The law applies to all graves belonging to all soldiers fallen in all wars in Estonia, but has been interpreted in Russia as being aimed at "destroying" the country's memorials to Red Army soldiers - especially one in central Tallinn known as the Bronze Soldier.
The law proves "the Estonian government's intention to continue its course of representing Nazism in a heroic light and justifying its ideology," the Russian Duma said in a statement on Wednesday.
Russia has often accused both Estonia and Latvia of "heroizing" Nazism. The two small states were occupied by the USSR in 1940, invaded by the Nazis in 1941 and annexed by the Soviets in 1945.

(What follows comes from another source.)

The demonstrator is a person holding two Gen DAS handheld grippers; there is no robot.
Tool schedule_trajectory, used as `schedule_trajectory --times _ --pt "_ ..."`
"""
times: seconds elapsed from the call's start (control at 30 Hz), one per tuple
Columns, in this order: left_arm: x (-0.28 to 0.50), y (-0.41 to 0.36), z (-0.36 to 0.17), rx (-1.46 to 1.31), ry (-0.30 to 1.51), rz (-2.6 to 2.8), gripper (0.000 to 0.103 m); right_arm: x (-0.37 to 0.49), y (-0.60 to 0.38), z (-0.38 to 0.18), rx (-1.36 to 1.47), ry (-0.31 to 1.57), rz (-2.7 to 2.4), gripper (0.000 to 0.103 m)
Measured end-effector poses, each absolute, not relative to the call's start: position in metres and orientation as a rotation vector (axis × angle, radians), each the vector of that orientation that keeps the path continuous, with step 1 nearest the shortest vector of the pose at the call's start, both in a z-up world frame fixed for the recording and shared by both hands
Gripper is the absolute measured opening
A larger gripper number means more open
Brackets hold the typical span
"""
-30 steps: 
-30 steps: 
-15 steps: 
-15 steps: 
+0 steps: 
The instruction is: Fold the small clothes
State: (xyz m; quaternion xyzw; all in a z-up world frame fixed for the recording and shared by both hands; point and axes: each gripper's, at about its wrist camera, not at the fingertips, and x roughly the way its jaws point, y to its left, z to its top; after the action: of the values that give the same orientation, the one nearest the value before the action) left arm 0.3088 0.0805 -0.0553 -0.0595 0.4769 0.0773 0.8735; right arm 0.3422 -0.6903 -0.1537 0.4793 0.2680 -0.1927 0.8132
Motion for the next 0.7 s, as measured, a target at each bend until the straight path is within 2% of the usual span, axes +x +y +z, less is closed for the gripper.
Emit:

They have consistently maintained that the Soviet occupation was illegal, a view which Western historians support, but Moscow denies, calling any equation of Nazi and Soviet actions "blasphemy."
And the fact that tens of thousands of Baltic youths were conscripted into the Waffen-SS, and are now viewed in the Baltics as national freedom fighters, is hailed in Russia as proof that the Baltics are actively supporting a renaissance of Nazism.
There is a "trend for the weakening of global public awareness of the danger of a revival of Nazi ideology," the Duma statement ran.
"I've condemned fascism on repeated occasions myself, there's no glorification of fascism in Estonia," Ansip replied, according to Baltic News Service BNS.